The U.S.'s quick success against the Iraqi military in 2003 was followed by nearly a decade and a half of battling an insurgency led by terrorist groups such as Al-Qaeda in Iraq, which ultimately served as the basis for a larger enemy, ISIS. The extremist organization swept through major Iraqi cities in 2014, compelling a second U.S. intervention that was largely carried on the ground by a refurbished Iraqi army, Kurdish forces and majority-Shiite Muslim militias backed by Iran. Now that ISIS has been declared defeated by the Iraqi government, U.S. officials have campaigned for a prolonged presence in the war-torn nation, something that officials like Maliki are deeply critical of.
Maliki has instead praised the efforts of the U.S.'s primary international rival, Russia. After staging a military intervention to support the embattled Syrian military and Syrian President Bashar al-Assad against ISIS and other extremists, Russia's own armed forces managed to turn the tides of war for the Syrian government. This has proved a major complication for separate, U.S.-backed efforts to eradicate ISIS by teaming up first with various rebels, and later Kurdish militants.
After meeting with Lavrov and Matviyenko, Maliki flew to St. Petersburg to speak with Russian President Vladimir Putin himself to discuss a major purchase of T-90 battle tanks in a contract that could exceed $1 billion, Reuters cited Russian military officials and analysts in local media as saying. Maliki also thanked Putin for Russia's role in combating ISIS and other extremist groups in the Middle East.
"Russia has made a tremendous contribution, in particular in Syria and Iraq, to prevent the disintegration of the region. We sincerely thank you," Maliki told Putin, according to Tass. "Were it not for your role, the map of the region would have changed now, and negatively for us."

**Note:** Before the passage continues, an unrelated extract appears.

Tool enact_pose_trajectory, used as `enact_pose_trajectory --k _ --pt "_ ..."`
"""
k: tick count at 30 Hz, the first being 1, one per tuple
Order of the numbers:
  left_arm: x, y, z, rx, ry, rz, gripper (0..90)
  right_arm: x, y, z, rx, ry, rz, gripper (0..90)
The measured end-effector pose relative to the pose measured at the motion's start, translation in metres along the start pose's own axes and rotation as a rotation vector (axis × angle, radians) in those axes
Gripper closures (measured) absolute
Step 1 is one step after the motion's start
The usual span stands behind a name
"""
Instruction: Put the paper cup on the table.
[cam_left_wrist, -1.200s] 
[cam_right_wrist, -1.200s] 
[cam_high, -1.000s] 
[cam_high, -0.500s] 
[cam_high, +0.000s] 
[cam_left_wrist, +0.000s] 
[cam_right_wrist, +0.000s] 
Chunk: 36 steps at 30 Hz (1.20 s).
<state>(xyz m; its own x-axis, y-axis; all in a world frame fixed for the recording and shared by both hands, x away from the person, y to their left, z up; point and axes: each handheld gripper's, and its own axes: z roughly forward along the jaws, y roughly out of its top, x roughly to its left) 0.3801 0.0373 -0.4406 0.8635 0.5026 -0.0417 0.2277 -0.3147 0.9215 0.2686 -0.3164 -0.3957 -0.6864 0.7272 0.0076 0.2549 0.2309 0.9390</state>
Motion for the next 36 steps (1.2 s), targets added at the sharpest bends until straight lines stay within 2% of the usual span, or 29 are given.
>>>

The move comes just two days after a series of diplomatic exchanges between Iraq and Iran, an ally of Russia in Syria and another traditional foe of the U.S. Iran has contributed extensive resources to fighting ISIS in both Iraq and Syria in a way that, like Russia, has challenged U.S. interests. Majority-Shiite Muslim neighbors Iraq and Iran pledged closer cooperation in tackling "terrorism and extremism," among other defense endeavors.